Using the entries below, give the count of lines that hold "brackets". Say nothing besides the number.

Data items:
——————

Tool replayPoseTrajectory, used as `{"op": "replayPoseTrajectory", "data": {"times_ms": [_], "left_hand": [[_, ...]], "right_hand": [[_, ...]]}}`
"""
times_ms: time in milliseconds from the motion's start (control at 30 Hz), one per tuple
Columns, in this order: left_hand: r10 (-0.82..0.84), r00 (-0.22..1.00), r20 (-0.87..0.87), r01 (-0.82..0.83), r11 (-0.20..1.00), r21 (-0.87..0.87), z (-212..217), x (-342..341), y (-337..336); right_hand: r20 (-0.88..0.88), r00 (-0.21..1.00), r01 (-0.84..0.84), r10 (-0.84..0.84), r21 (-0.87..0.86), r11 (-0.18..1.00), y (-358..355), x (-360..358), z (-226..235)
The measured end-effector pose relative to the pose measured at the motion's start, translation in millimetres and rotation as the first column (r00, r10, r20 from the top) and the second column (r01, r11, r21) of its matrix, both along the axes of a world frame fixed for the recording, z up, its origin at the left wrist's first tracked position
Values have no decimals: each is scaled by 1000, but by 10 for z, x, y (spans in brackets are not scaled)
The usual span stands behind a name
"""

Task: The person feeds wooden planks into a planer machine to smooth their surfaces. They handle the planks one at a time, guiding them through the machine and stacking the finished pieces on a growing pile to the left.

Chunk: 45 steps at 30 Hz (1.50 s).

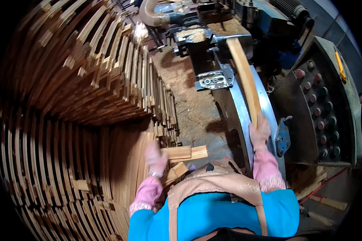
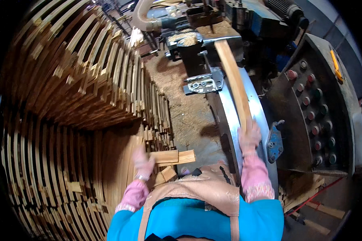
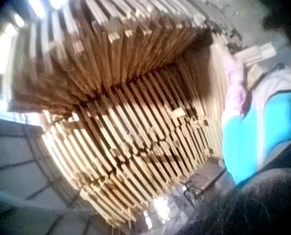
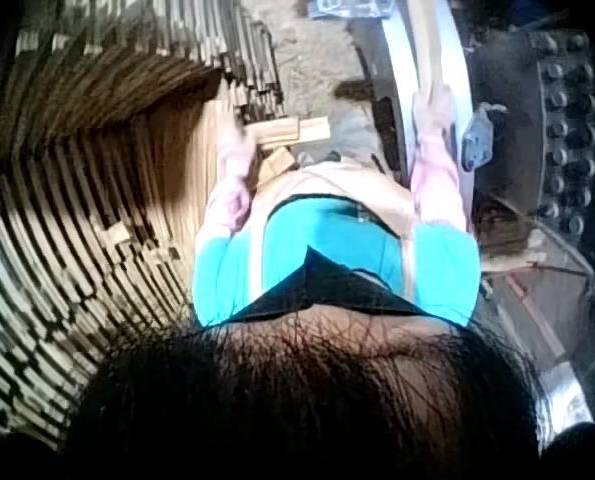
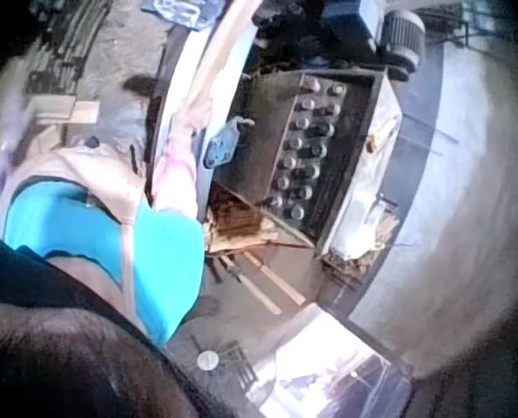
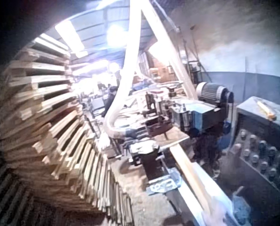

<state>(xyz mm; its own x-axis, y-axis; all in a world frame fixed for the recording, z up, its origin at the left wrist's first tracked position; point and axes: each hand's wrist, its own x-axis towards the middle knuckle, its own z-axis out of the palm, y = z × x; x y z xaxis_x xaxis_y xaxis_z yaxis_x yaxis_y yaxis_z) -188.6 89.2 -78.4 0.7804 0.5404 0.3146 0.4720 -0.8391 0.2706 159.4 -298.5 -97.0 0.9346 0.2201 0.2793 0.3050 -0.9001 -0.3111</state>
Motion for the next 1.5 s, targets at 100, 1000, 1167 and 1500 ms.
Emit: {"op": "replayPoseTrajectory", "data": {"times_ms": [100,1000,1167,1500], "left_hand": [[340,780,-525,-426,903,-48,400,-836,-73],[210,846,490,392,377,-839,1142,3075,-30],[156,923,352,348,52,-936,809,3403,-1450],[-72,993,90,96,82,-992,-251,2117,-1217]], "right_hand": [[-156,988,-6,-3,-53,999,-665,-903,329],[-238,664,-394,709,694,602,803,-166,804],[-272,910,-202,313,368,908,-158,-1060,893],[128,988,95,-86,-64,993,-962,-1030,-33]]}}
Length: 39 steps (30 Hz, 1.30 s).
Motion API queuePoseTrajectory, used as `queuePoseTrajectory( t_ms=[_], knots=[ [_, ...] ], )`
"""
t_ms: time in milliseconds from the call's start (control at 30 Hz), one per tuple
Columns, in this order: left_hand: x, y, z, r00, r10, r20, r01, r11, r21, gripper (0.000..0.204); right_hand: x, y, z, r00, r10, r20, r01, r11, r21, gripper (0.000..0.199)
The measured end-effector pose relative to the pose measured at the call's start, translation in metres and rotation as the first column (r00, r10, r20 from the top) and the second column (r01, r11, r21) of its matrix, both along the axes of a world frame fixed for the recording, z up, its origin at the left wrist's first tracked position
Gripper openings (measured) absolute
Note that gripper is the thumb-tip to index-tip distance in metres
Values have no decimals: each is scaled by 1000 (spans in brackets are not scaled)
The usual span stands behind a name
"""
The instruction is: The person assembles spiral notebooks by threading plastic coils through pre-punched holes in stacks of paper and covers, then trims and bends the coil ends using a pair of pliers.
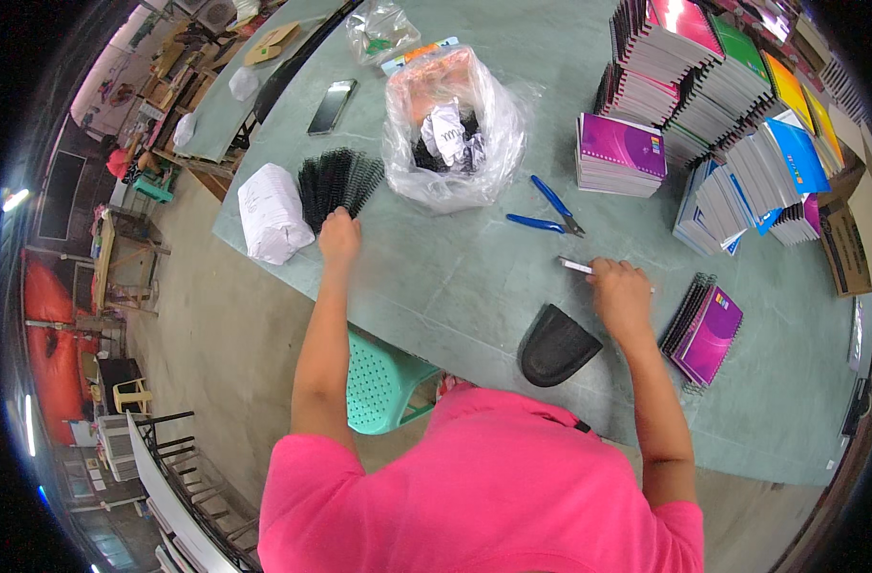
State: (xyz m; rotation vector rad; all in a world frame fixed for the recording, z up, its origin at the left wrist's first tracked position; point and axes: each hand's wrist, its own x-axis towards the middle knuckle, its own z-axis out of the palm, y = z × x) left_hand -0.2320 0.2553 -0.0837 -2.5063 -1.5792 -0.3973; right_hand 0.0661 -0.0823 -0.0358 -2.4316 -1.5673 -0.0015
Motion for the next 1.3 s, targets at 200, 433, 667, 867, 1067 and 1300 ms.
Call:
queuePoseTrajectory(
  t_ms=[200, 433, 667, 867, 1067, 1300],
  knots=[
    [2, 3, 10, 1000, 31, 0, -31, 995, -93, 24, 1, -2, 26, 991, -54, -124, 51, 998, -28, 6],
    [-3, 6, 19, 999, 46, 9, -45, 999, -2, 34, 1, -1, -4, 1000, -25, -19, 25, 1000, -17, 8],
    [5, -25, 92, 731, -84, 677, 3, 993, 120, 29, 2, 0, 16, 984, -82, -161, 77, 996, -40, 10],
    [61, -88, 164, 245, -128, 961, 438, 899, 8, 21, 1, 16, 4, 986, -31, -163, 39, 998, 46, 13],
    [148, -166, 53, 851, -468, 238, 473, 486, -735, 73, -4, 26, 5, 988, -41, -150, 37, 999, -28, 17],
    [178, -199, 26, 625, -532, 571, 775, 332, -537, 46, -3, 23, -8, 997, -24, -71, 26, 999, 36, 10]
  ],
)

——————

* OUTPUT: 2